The reported result is intentionally narrow: over 80% accuracy on 10,000 held-out arithmetic problems excluded from training. The training set contains 1,001,000 unique arithmetic problems, which the authors say is under 5% of the possible sample space. The architecture is plain enough to be almost provocative in 2026: 12 layers, hidden size 768, 12 attention heads of dimension 64, MLP hidden size 3072, and a maximum sequence length of 1280.

This is not a claim that an 86M model is suddenly a general reasoning engine. Good. The industry has enough exaggerated small-model victory laps. The useful claim is more specific: when the skill is narrow, procedural, and verifiable, curriculum and representation can do real work that people too often assign to parameter count.

Training traces are not just prettier prompts

The GASING angle matters because the paper is not merely prompting a model to “think step by step.” It is training the model on structured procedural traces aligned with left-to-right generation. That is a different intervention. Inference-time chain-of-thought asks a pretrained model to express reasoning. Training-time procedural traces teach the model which intermediate states belong in the computation and in what order they should appear.

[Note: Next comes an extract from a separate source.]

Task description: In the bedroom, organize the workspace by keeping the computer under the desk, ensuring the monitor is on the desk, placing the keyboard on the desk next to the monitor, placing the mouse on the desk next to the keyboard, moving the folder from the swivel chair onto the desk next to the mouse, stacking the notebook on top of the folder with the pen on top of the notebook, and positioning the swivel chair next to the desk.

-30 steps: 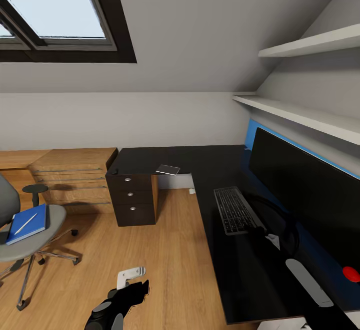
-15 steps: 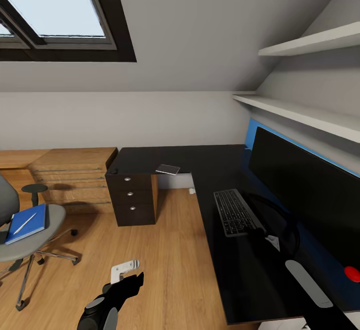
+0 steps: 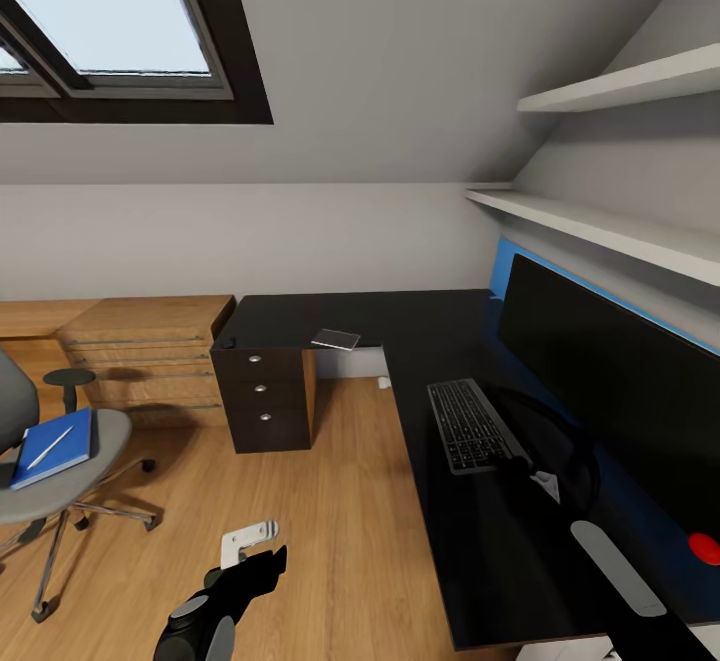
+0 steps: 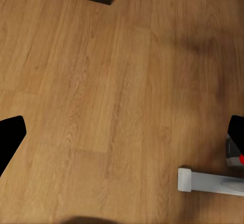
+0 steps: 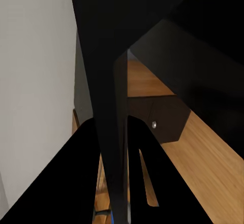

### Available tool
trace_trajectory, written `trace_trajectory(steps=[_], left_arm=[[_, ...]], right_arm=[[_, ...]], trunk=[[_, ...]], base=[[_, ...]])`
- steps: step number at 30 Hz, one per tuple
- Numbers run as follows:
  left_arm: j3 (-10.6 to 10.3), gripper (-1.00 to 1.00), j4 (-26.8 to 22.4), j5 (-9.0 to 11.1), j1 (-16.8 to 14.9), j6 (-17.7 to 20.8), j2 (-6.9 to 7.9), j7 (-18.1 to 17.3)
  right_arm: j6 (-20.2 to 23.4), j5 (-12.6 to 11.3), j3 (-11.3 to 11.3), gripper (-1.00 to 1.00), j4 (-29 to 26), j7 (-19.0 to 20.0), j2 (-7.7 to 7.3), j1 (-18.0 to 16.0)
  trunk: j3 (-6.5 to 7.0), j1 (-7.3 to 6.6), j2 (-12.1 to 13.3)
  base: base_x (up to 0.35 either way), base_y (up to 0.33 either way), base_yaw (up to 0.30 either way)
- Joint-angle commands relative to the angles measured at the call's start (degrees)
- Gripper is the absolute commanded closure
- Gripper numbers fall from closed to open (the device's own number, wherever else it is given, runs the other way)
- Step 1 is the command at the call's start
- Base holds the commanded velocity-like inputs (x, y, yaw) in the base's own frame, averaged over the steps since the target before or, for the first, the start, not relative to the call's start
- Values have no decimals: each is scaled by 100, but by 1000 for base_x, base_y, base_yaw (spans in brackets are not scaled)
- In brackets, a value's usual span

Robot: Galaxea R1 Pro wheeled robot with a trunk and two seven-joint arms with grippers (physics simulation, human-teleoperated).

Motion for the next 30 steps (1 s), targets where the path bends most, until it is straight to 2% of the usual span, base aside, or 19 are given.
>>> trace_trajectory(steps=[1, 30], left_arm=[[-6, -100, -7, 60, -4, 19, 1, 51], [13, -100, 2, 59, -3, 15, 12, 50]], right_arm=[[2, -54, 8, 100, -7, -15, -7, -4], [-19, -54, 25, 100, -1, -16, 0, -4]], trunk=[[-10, 2, -9], [-10, 2, -9]], base=[[-26, 0, 0], [-14, -17, 0]])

That distinction is easy to miss and important for builders. Transformers do not execute algorithms because we named the dataset “reasoning.” They learn token transitions under a training objective. If the supervision sequence makes the computation causally legible — input, intermediate state, operation, next state, answer — the model gets a cleaner learning problem. If the dataset only contains inputs and final answers, the model may still learn shortcuts, memorized patterns, or brittle correlations.

The authors also include mechanistic analysis: attention-masking interventions on the chain-of-thought information graph, residual-stream probing, and logit-lens inspection. They describe three learning phases: surface pattern acquisition, procedural pathway internalization, and later associative “mental arithmetic” retrieval. The last phrase is easy to overread, so do not. It does not mean the model becomes a tiny mathematician. It means the model appears to move from explicitly following serialized procedures toward more direct retrieval-like behavior for some arithmetic patterns after enough exposure.

That progression is exactly what you would want from a narrow domain model. First imitate the format. Then internalize the procedure. Then compress repeated operations when the structure is familiar. Humans do something similar when they stop counting on fingers and start recalling products, though the implementation is obviously not the same. The point is not anthropomorphism. The point is curriculum.

Small models are not dead. Sloppy data is.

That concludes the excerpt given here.